We used the transformers library for our fine-tuning experiments, and modified the original codes to fit our datasets and experimental settings. We used v4.9.2, but other versions may work (we have confirmed that v4.19.2, the latest version as of June 2022, worked).
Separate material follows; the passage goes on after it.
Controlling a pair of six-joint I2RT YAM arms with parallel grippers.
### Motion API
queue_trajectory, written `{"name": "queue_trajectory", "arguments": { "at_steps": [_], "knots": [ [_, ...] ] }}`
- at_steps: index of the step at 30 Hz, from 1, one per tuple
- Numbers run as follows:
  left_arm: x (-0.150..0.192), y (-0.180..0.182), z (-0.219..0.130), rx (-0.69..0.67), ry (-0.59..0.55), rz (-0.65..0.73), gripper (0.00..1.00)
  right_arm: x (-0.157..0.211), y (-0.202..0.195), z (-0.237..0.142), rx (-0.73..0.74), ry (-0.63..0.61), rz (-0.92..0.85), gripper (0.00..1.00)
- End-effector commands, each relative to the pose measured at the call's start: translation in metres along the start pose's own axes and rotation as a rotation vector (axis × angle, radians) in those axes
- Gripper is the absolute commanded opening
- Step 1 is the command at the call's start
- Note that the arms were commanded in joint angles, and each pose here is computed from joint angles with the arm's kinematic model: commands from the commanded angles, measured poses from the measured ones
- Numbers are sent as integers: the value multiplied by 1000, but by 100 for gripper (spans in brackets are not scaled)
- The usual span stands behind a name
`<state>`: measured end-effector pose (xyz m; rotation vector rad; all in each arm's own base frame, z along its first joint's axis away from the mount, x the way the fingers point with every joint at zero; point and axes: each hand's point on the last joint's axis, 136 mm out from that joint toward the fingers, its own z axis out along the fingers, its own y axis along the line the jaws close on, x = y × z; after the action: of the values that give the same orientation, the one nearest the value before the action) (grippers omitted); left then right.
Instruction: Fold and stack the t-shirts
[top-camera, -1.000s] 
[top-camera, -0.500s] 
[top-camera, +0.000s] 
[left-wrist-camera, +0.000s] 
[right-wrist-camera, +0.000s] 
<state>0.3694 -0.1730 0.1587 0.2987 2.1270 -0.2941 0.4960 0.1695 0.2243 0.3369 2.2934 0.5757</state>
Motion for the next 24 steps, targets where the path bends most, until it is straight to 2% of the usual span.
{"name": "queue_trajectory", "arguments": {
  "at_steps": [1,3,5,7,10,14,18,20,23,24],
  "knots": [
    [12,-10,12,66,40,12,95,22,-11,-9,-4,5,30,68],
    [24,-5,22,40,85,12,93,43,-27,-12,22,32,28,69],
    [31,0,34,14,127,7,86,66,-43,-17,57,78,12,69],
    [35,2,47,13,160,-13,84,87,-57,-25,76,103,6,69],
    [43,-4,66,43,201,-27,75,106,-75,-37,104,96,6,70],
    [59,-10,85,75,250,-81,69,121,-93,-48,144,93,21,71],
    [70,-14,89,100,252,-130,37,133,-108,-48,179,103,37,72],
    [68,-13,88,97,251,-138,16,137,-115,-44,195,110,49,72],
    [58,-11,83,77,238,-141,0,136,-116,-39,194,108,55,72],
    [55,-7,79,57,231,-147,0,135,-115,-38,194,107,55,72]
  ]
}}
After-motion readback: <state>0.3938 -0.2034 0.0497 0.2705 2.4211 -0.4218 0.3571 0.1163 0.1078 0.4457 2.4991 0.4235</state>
# This directory is for installing transformers. This directory would be better outside the JGLUE repository.)
$ cd /somewhere/
$ git clone https://github.com/huggingface/transformers.git -b v4.9.2 transformers-4.9.2
$ cd transformers-4.9.2
$ patch -p1 < /somewhere2/JGLUE/fine-tuning/patch/transformers-4.9.2_jglue-1.3.0.patch
$ pip install .
$ pip install -r examples/pytorch/text-classification/requirements.txt
$ pip install protobuf==3.19.1 tensorboard
# For the cl-tohoku/bert-base-japanese-v2 model
$ pip install fugashi unidic-liteThe following table lists hyperparameters used in our experiments. The numbers in curly brackets represent the range of possible values. The best hyperparameters were searched using the dev set.
| Name | Value(s) |
|---|---|
| learning rate | {5e-5, 3e-5, 2e-5} |
| epoch | {3, 4} |
| warmup ratio | 0.1 |
| max seq length | 512 (MARC-ja), 128 (JSTS, JNLI), 384 (JSQuAD), 64 (JCommonsenseQA) |
This section is for MARC-ja, JSTS and JNLI. When you fine-tune the cl-tohoku/bert-base-japanese-v2 model for the MARC-ja dataset, run the following command:
$ export OUTPUT_DIR=/path/to/output_marc
$ python /somewhere/transformers-4.9.2/examples/pytorch/text-classification/run_glue.py \
--model_name_or_path cl-tohoku/bert-base-japanese-v2 \
--metric_name sst2 \
--do_train --do_eval --do_predict \
--max_seq_length 512 \
--per_device_train_batch_size 32 \
--learning_rate 5e-05 \
--num_train_epochs 4 \
--output_dir $OUTPUT_DIR \
--train_file ../datasets/marc_ja-v1.3/train-v1.3.json \
--validation_file ../datasets/marc_ja-v1.3/valid-v1.3.json \
--test_file ../datasets/marc_ja-v1.3/valid-v1.3.json \
--use_fast_tokenizer False \
--evaluation_strategy epoch \
--save_steps 5000 \
--warmup_ratio 0.1--metric_name option should be set according to a dataset as follows:
- MARC-ja: sst2
- JSTS: stsb
- JNLI: wnli
When you fine-tune the NICT BERT base or Waseda RoBERTa base/large models, please specify the word-segmented files with --train_file, --validation_file and --test_file options (see preprocess/morphological-analysis/README.md for how to perform word segmentation). For example, you use Waseda RoBERTa base/large models, these options are as follows:
..
--train_file ../datasets/marc_ja-v1.3_jumanpp/train-v1.3.json \
--validation_file ../datasets/marc_ja-v1.3_jumanpp/valid-v1.3.json \
-test_file ../datasets/marc_ja-v1.3_jumanpp/valid-v1.3.json \
.. The system prediction for the validation set is output to $OUTPUT_DIR/predict_results_${metric_name}.txt.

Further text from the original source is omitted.